> Task brief: From the first line of the material through the line containing "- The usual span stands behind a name", restate everything word for word and nothing more.

> Data shown:

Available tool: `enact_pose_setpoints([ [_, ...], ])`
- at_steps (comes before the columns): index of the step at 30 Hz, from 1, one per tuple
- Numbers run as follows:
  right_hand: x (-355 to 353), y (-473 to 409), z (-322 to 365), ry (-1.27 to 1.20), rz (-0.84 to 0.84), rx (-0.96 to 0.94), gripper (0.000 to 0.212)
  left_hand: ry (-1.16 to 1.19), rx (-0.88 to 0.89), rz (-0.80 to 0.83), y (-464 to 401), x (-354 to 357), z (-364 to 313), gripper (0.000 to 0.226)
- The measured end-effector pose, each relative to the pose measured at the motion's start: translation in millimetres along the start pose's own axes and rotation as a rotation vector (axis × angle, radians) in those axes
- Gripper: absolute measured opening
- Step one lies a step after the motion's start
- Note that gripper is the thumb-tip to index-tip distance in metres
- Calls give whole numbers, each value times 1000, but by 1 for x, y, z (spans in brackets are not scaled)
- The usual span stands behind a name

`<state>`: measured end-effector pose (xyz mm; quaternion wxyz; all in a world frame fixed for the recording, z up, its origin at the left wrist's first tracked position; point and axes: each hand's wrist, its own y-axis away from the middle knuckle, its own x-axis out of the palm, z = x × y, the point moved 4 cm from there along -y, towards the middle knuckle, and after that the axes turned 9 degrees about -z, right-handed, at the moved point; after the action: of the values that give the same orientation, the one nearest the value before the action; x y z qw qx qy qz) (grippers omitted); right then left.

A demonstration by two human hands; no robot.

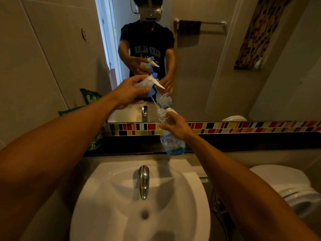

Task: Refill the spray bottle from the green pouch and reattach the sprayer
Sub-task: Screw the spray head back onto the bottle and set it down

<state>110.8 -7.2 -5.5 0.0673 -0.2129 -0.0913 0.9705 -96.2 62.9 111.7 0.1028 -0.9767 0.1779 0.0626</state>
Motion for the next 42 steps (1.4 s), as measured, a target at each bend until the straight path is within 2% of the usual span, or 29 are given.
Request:
enact_pose_setpoints([
  [3, 4, -2, 6, -27, 0, -3, 45, 8, -10, 17, 1, 13, 13, 45],
  [8, 8, -5, 9, -36, 3, -28, 33, -17, -36, 5, 4, 21, 26, 48],
  [16, 17, -7, 7, -19, 0, -24, 46, -26, -24, -12, 10, 31, 38, 51],
  [23, 23, -6, 4, -19, -21, 17, 44, -21, -14, -94, 14, 39, 49, 43],
  [26, 25, -8, 2, -17, -30, 41, 37, -7, -48, -139, 15, 41, 47, 42],
  [30, 29, -10, 1, -6, -61, 45, 41, 13, -95, -216, 15, 41, 42, 29],
  [36, 38, -15, 5, 67, -117, 5, 39, 26, -34, -314, 14, 48, 42, 57],
  [42, 45, -15, 3, 80, -128, -3, 42, 7, 43, -393, 9, 40, 53, 41],
])
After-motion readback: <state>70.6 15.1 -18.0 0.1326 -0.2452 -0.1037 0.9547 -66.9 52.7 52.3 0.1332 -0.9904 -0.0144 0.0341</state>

> Response box:
Available tool: `enact_pose_setpoints([ [_, ...], ])`
- at_steps (comes before the columns): index of the step at 30 Hz, from 1, one per tuple
- Numbers run as follows:
  right_hand: x (-355 to 353), y (-473 to 409), z (-322 to 365), ry (-1.27 to 1.20), rz (-0.84 to 0.84), rx (-0.96 to 0.94), gripper (0.000 to 0.212)
  left_hand: ry (-1.16 to 1.19), rx (-0.88 to 0.89), rz (-0.80 to 0.83), y (-464 to 401), x (-354 to 357), z (-364 to 313), gripper (0.000 to 0.226)
- The measured end-effector pose, each relative to the pose measured at the motion's start: translation in millimetres along the start pose's own axes and rotation as a rotation vector (axis × angle, radians) in those axes
- Gripper: absolute measured opening
- Step one lies a step after the motion's start
- Note that gripper is the thumb-tip to index-tip distance in metres
- Calls give whole numbers, each value times 1000, but by 1 for x, y, z (spans in brackets are not scaled)
- The usual span stands behind a name

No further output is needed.